Design and construction
- Architects: John McArthur Jr. Thomas U. Walter

U.S. National Historic Landmark
- Designated: December 16, 1976
- Reference no.: 75001206

U.S. National Register of Historic Places
- Designated: December 8, 1976
- Reference no.: 76001666

= Philadelphia City Hall =

City hall of Philadelphia

The Philadelphia City Hall is the seat of the municipal government of the City of Philadelphia in the U.S. state of Pennsylvania. Built in the ornate Second Empire style, City Hall houses the chambers of the Philadelphia City Council and the offices of the Mayor of Philadelphia.

This building is also a courthouse, serving as the seat of the First Judicial District of Pennsylvania. It houses the Civil Trial and Orphans' Court Divisions of the Court of Common Pleas of Philadelphia County.

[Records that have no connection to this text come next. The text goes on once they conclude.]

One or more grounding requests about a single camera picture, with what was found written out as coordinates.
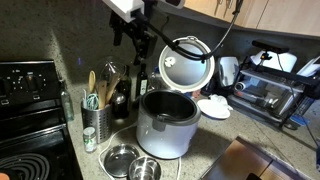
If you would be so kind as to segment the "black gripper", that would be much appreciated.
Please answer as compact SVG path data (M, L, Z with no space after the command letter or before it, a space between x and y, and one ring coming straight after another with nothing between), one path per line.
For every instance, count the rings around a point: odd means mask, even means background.
M113 29L113 45L119 46L122 41L122 35L126 34L131 38L136 55L133 61L134 65L140 65L142 61L149 58L155 49L157 36L147 30L147 27L137 20L129 23L125 22L115 12L111 13L109 26Z

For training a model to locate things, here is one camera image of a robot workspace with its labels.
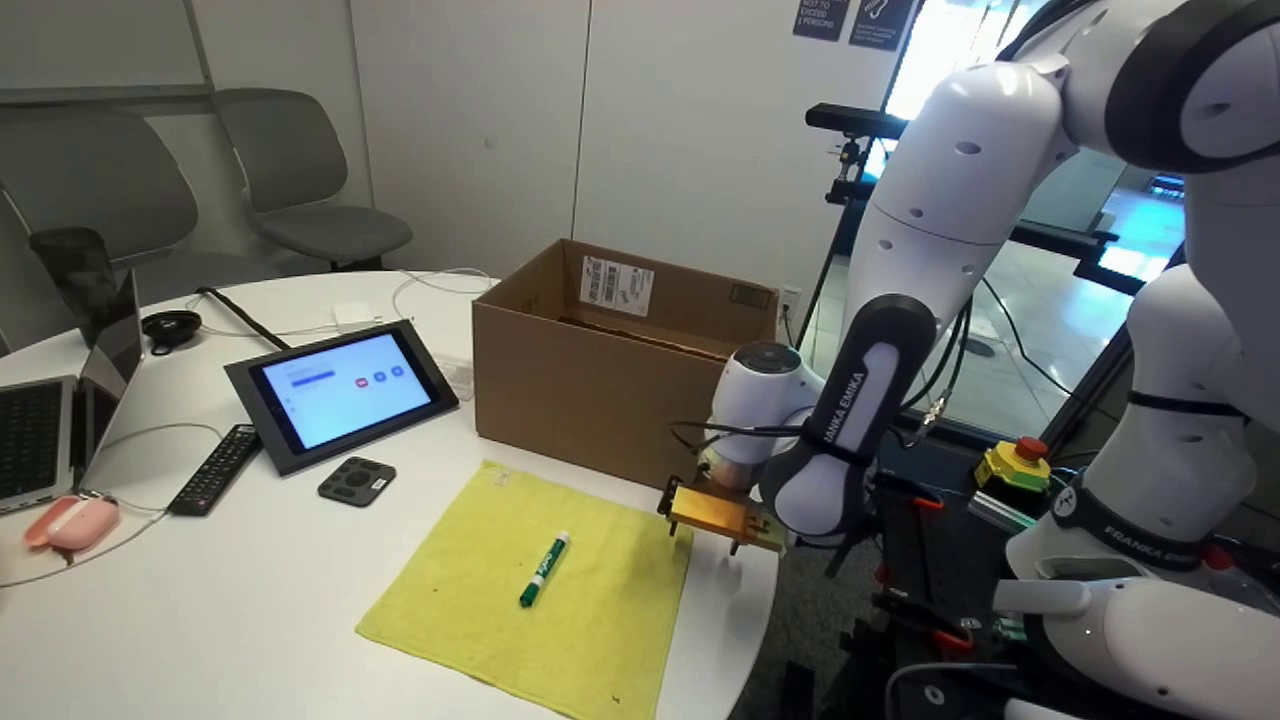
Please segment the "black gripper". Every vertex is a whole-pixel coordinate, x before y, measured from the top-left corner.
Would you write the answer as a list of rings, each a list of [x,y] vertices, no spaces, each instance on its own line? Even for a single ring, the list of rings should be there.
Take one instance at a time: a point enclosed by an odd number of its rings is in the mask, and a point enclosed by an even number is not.
[[[724,496],[694,482],[670,482],[657,513],[679,528],[724,535],[734,548],[755,542],[779,553],[788,542],[786,528],[749,496]]]

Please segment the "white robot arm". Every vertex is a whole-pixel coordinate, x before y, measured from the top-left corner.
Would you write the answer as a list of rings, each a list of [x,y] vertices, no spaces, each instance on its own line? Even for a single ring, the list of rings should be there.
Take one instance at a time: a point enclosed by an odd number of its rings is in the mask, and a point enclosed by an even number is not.
[[[792,540],[851,540],[941,335],[1080,150],[1183,187],[1183,260],[1111,310],[1127,400],[1004,542],[999,594],[1088,689],[1263,720],[1280,617],[1217,591],[1207,542],[1258,490],[1250,430],[1280,427],[1280,0],[1044,0],[999,56],[941,79],[861,211],[834,368],[738,348],[687,482]]]

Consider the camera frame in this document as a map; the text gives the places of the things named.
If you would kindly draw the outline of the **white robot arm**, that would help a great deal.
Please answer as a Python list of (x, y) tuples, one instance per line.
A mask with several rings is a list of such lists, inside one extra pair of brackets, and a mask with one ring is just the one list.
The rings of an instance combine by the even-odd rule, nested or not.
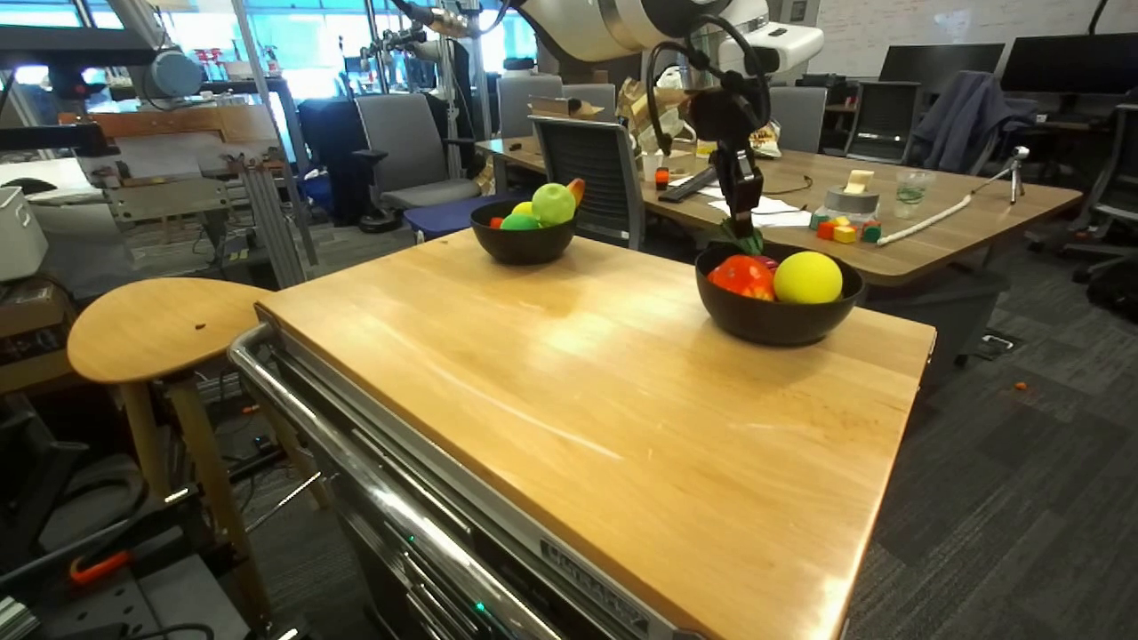
[(573, 60), (680, 54), (696, 70), (686, 116), (716, 144), (727, 231), (744, 247), (761, 244), (754, 208), (766, 173), (752, 136), (773, 120), (769, 81), (822, 54), (817, 23), (774, 21), (769, 0), (502, 0), (502, 6), (521, 10)]

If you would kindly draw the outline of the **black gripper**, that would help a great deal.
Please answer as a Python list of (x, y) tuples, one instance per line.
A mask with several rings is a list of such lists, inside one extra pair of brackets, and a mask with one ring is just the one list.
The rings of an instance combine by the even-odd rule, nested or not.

It also houses the Philadelphia facilities for the Supreme Court of Pennsylvania (which also holds session and accepts filings in Harrisburg and Pittsburgh).

Built using brick, white marble and limestone, Philadelphia City Hall is the world's largest free-standing masonry building (since the 1953 Mole Antonelliana spire collapse) and was the world's tallest habitable building upon its completion in 1894. It was designated as a National Historic Landmark in 1976; in 2006, it was also named a National Historic Civil Engineering Landmark by the American Society of Civil Engineers. It was regarded as the world's tallest building until 1908 when surpassed by the Singer Building, and it was the world's tallest clock tower until 1909 when surpassed by the Metropolitan Life Insurance Company Tower. It was the tallest building in Philadelphia until 1987 when it was surpassed by the Liberty Place.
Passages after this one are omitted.